── DATA SHOWN ──

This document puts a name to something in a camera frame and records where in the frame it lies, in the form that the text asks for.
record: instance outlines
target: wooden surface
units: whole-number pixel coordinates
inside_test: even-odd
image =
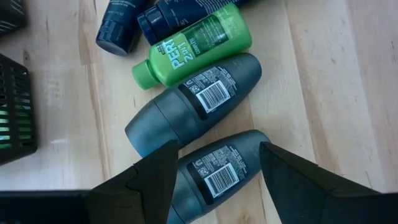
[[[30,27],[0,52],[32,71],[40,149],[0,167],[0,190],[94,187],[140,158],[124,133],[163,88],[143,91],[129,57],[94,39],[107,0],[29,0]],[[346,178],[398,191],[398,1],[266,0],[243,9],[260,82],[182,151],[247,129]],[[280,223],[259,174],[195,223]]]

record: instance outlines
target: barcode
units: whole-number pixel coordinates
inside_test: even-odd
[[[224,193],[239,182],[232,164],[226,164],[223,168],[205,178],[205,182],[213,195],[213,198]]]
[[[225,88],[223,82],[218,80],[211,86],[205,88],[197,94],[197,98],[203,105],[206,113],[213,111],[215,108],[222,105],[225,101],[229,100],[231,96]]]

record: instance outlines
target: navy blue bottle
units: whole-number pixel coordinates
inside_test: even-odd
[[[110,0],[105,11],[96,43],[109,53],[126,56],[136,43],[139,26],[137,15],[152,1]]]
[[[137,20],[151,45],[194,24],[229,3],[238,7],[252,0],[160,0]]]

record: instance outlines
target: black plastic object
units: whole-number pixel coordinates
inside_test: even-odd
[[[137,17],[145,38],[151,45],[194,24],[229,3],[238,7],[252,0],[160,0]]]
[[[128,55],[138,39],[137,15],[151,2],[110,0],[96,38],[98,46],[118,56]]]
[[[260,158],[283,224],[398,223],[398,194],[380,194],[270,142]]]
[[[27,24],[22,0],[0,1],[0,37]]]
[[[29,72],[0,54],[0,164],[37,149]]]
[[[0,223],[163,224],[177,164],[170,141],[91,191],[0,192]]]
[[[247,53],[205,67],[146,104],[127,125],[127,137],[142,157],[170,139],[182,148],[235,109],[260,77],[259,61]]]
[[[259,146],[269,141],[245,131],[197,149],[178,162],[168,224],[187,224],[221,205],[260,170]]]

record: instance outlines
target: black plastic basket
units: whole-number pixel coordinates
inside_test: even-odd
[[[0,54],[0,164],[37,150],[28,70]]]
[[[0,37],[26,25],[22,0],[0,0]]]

───
── DATA SHOWN ──

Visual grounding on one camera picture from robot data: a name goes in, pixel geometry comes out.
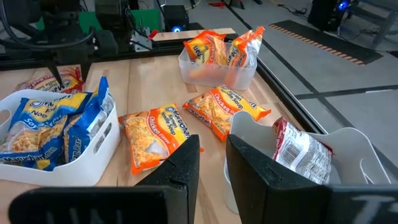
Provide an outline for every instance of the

───
── DATA SHOWN ──

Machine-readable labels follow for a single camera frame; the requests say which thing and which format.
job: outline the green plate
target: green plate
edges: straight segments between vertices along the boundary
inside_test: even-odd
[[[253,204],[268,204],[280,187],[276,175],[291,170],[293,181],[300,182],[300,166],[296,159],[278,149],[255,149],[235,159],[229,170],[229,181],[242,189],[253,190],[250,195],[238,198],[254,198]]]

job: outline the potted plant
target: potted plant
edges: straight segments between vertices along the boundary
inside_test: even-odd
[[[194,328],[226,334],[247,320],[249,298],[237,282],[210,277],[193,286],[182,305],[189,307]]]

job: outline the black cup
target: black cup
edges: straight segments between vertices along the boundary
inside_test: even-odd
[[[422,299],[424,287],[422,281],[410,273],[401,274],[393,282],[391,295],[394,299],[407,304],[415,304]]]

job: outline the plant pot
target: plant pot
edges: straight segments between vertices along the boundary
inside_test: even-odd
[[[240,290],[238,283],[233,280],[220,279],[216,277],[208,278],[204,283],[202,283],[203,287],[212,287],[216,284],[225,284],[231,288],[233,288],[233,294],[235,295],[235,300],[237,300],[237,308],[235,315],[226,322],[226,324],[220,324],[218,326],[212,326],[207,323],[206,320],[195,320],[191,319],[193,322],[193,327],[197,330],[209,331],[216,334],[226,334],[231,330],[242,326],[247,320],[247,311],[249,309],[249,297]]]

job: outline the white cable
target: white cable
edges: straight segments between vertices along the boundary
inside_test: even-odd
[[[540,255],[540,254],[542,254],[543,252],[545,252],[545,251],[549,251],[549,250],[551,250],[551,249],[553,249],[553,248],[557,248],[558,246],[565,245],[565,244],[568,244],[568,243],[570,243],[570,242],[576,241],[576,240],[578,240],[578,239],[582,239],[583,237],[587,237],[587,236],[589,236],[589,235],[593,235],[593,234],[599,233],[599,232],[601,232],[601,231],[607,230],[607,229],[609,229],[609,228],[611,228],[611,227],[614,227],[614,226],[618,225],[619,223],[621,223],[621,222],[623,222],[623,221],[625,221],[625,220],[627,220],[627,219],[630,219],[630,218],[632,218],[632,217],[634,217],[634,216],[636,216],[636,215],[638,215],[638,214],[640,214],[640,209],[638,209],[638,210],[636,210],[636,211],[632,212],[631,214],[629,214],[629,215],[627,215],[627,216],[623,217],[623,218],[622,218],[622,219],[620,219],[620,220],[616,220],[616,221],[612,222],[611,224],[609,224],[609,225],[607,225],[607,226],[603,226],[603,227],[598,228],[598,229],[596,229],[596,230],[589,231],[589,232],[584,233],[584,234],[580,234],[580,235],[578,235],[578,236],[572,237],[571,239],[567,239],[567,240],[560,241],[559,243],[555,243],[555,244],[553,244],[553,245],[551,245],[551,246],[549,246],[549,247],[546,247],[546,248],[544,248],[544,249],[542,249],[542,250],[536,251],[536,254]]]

───

> [TASK BRIEF]: What lines of the data include the word "target"? Copy each of them.

> [OUTPUT BELOW]:
target: wooden surface
target: barcode
target: navy blue bottle
target: black plastic object
target: black plastic basket
target: green plate
target: potted plant
target: black cup
target: plant pot
target: white cable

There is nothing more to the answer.